The rate at which water infiltrates into the soil, into the unsaturated or vadose zone, is dependent upon the hydraulic conductivity
Hydraulic conductivity is a property of the soil, whether it is the (highly varying) hydraulic conductivity in the unsaturated zone or the saturated hydraulic conductivity in the saturated zone. The infiltration rate generally is a flux which depends on the hydraulic conductivity, but also on other variables and parameters such as the wetness of the soil, land use/ land cover, slope, crust formation etc.. Water movement in the vadose zone also is dependent on the hydraulic conductivity and linked to the infiltration rate, but not the same. The infiltration rate is the inflow into the soil, where the water movement in the vadose zone is the flow inside the soil.
Away from the real world, however, Aggregate Industries’ consultants have come up with an alternative story for how water moves through the unsaturated ground – a story that conveniently keeps changing. 

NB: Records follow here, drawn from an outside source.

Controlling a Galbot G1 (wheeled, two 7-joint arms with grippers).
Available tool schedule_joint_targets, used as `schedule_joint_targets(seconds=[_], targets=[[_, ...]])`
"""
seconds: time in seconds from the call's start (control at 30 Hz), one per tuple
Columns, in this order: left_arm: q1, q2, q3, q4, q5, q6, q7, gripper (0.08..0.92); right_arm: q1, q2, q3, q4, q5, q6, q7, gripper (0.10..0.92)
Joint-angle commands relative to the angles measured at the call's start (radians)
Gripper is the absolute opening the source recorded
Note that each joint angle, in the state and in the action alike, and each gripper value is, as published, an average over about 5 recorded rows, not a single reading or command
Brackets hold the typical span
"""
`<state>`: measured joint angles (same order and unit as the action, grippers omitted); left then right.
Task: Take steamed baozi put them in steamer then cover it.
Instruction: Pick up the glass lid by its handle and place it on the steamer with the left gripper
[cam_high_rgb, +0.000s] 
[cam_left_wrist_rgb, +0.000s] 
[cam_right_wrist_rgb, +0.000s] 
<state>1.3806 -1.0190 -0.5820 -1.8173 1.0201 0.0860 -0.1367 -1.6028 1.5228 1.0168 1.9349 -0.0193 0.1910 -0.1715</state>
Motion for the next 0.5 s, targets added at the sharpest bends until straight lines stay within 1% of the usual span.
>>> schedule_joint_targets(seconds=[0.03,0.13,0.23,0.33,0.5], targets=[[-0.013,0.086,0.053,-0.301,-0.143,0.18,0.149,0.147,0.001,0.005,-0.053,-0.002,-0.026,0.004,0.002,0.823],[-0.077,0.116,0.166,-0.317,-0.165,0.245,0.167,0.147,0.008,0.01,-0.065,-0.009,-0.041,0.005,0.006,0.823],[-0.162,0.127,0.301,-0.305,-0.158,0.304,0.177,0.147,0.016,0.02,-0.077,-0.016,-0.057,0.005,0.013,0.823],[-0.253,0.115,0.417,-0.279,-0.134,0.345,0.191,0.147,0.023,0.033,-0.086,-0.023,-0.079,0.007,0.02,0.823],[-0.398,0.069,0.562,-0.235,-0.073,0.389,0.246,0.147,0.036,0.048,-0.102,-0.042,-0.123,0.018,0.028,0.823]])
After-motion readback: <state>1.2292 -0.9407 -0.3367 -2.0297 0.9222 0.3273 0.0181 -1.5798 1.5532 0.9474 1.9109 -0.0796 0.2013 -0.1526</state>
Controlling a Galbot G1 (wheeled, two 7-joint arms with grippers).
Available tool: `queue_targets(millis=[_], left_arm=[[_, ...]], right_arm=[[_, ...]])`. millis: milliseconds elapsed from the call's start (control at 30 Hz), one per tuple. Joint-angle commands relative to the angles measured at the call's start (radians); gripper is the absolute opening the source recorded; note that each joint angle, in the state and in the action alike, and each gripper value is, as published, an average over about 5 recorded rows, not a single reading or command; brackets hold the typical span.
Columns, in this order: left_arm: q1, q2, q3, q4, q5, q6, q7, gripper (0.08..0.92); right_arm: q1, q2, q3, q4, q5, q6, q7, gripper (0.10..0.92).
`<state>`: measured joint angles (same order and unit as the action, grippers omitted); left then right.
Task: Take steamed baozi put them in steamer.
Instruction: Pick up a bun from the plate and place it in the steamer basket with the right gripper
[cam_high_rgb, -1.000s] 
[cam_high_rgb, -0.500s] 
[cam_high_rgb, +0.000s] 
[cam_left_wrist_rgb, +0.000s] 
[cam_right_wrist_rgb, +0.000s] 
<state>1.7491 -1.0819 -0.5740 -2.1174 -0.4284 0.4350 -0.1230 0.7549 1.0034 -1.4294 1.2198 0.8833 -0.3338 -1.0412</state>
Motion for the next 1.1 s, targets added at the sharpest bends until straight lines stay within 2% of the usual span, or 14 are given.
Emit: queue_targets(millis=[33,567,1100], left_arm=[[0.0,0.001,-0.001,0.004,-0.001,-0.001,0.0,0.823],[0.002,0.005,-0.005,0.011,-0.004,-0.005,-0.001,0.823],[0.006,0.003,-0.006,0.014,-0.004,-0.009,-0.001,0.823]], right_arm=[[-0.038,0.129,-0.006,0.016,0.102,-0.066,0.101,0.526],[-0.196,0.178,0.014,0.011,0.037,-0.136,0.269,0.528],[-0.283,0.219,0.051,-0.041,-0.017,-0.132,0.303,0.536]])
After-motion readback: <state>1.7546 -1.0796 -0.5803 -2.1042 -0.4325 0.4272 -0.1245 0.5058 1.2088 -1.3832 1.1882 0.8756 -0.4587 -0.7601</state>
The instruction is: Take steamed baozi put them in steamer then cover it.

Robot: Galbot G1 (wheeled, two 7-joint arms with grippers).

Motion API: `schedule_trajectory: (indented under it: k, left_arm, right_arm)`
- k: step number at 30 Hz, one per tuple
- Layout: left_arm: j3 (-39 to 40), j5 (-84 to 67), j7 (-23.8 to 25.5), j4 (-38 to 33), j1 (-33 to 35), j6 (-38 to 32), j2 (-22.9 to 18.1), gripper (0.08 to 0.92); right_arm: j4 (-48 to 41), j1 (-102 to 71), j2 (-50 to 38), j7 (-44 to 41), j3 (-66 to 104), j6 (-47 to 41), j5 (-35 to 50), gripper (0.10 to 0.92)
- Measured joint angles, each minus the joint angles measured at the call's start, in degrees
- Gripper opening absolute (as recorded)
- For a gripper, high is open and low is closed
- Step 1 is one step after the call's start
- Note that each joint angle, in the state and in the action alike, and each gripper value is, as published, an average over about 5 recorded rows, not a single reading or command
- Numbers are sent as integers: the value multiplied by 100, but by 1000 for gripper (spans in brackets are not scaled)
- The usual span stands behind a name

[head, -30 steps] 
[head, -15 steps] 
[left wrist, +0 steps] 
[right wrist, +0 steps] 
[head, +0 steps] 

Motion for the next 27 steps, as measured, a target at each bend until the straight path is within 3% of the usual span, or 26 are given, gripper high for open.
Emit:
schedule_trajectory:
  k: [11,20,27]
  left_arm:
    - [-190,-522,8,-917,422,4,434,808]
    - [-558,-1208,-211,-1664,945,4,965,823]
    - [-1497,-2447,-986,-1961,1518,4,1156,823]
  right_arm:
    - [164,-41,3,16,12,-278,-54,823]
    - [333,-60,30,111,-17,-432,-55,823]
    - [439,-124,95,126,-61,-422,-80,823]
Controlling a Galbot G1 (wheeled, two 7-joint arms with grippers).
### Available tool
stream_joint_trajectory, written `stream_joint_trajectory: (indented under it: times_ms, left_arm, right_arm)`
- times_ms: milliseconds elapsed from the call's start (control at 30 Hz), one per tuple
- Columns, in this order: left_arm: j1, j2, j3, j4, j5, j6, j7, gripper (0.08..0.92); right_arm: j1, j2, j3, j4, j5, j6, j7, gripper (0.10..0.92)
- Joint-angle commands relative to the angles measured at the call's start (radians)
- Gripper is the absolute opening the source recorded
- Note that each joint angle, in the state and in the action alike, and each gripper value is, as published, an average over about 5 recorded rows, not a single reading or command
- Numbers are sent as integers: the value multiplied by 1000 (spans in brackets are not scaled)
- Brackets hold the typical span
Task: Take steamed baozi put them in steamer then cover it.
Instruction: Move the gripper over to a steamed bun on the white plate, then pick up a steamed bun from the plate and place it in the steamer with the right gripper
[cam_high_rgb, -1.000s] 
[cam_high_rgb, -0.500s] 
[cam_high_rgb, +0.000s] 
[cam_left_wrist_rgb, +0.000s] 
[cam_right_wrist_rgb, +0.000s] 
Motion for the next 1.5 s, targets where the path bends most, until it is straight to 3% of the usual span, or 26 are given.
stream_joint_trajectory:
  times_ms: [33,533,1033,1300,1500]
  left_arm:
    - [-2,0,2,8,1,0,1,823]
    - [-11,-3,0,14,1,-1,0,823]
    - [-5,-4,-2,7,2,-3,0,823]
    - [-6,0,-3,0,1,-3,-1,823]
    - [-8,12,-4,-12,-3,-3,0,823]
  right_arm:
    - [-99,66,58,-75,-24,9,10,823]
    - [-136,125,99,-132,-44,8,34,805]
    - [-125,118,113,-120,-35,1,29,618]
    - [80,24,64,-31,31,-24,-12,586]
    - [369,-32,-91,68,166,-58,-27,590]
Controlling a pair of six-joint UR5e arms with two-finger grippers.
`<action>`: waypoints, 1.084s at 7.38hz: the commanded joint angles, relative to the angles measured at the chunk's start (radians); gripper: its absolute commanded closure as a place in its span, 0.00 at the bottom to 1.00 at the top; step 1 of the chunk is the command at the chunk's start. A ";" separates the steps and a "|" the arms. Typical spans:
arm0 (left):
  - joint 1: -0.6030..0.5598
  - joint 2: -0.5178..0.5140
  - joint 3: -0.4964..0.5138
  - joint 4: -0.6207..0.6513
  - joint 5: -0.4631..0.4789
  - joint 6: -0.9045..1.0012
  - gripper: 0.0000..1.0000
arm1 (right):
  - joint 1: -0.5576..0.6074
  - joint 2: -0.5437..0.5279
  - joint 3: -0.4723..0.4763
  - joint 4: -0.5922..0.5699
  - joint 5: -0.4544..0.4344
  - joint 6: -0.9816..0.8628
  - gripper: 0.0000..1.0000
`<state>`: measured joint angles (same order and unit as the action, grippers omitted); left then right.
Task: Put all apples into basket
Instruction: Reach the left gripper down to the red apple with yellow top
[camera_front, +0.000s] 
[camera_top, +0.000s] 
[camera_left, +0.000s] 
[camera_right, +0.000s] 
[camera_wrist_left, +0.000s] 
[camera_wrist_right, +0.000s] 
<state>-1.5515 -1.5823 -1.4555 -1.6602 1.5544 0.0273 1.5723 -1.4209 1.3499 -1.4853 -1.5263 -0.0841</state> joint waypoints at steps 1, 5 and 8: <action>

In 2015 and 2017, this was the story being spun: 
recharge to the BSPB (as present at Straitgate) is best represented as a single quick release number, independent of unsaturated depth because conceptually of its more fractured nature etc.
recharge reaches the water table in the BSPB through unsaturated thicknesses of between approximately 3 and 10 m within between 1 and 3 days. 2.7.3
Infiltration tests were attempted. Infiltration rates couldn't be calculated given the "Insufficient drop in water level", but "a permeability in the order of 0.25 to 0.30 m/d" was indicated in the BSPB, and "a permeability in the order of 0.60 to 0.90 m/d" was suggested in disturbed material. The answers were not what the consultants were looking for, so they ignored them: 
the results of these infiltration tests results were not applied, and a value of 1m/d was used instead. This is still a precautionary approach, since recorded recharge rates in the BSPB deposit are in the order of 3 m/d to 9 m/d... as evidenced by the ongoing groundwater level monitoring. 2.10.6 
Then Professor Brassington became involved, and Aggregate Industries' story changed:
Linking rainfall events with changes in groundwater level is not an attempt to prove that the rainfall has reached the water table rapidly (although there is some evidence from hydrographs on site that suggest this happens) 
And the story changed further in May this year: 
Although their methodologies are not necessarily widely recognized, the AFW infiltration tests contribute to a substantial body of evidence that water moves through the unsaturated zone at a relatively quick rate (in the order of at least 0.1 – 0.5 m/d), meaning that travel through the unsaturated zone is measured in days/weeks rather than years. 
So, Aggregate Industries' consultants have moved from "3 m/d to 9 m/d" to "0.1 – 0.5 m/d".

Flood mitigation capacities were, however, calculated on the basis of 1 m/d:
Infiltration rates of 1m/d (0.0416 m/hr) were applied to the infiltration ditches/ponds based on robust and extensive hydrogeological assessments... 

If the company’s hydrology consultants are now talking about "0.1m/d" – a 10th of what was initially assumed – then obviously another major problem can be added to the list.